→ **REQUIRED ACTION**
In the listing below, locate the line containing "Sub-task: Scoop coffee" and the line containing "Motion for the". Output both of them and every line between, exactly as written, and nothing more.

▽

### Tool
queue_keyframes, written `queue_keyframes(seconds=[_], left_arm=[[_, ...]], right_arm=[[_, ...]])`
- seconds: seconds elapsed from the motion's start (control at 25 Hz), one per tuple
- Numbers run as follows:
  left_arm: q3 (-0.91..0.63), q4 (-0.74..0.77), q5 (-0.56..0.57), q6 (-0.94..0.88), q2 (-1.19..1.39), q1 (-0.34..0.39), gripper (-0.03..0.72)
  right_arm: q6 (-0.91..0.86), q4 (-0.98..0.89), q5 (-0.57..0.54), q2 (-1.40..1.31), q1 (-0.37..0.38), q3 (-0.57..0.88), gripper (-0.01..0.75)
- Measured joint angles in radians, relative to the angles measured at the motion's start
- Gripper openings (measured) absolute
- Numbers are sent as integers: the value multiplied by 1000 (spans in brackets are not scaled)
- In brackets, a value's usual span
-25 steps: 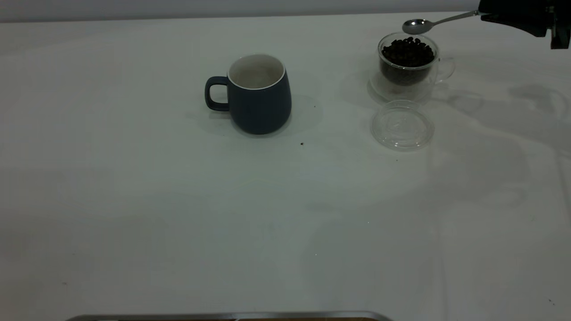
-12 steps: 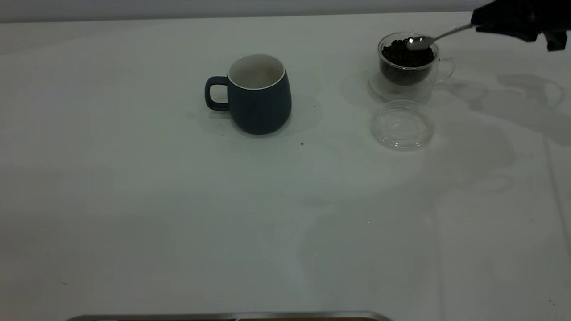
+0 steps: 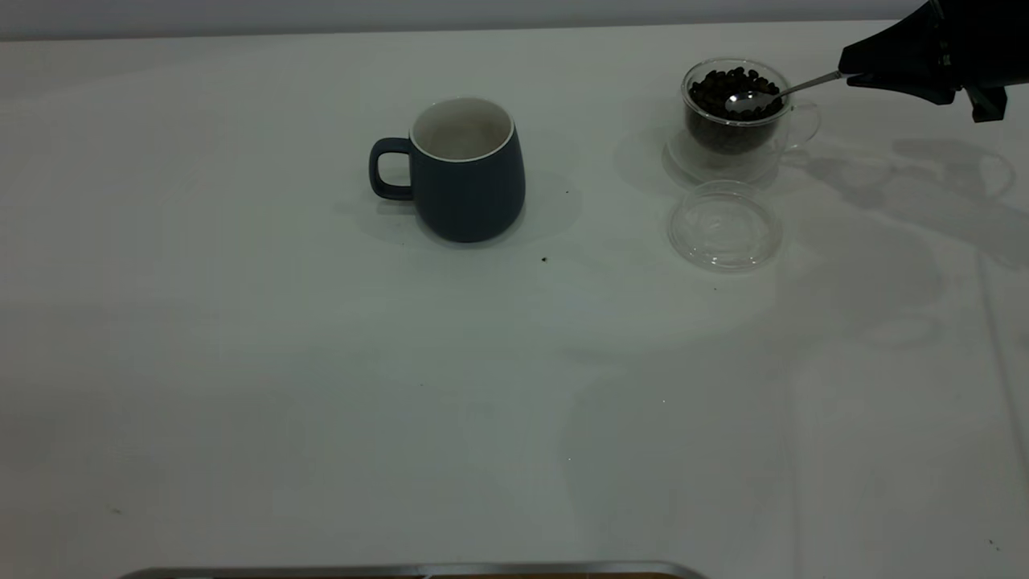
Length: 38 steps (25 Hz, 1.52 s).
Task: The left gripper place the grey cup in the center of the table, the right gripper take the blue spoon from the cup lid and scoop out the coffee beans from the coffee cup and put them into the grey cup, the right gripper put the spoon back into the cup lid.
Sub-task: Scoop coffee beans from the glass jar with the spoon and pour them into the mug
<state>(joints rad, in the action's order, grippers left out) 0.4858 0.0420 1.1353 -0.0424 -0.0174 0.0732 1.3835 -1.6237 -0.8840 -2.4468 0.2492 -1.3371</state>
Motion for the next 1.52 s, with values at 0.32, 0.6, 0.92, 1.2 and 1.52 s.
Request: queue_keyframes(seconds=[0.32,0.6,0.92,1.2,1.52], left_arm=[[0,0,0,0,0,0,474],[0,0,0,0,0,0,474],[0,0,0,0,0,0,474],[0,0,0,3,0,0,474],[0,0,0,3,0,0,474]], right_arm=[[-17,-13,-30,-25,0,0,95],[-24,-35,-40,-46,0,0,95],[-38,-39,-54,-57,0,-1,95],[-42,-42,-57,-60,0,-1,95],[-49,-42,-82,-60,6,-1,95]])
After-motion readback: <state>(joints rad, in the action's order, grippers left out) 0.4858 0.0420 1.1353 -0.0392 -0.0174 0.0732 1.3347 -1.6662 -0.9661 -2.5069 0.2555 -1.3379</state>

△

→ **OUTPUT OF THE EXERCISE**
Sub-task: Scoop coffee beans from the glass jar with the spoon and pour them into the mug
<state>(joints rad, in the action's order, grippers left out) 0.4858 0.0420 1.1353 -0.0424 -0.0174 0.0732 1.3835 -1.6237 -0.8840 -2.4468 0.2492 -1.3371</state>
Motion for the next 1.52 s, with values at 0.32, 0.6, 0.92, 1.2 and 1.52 s.

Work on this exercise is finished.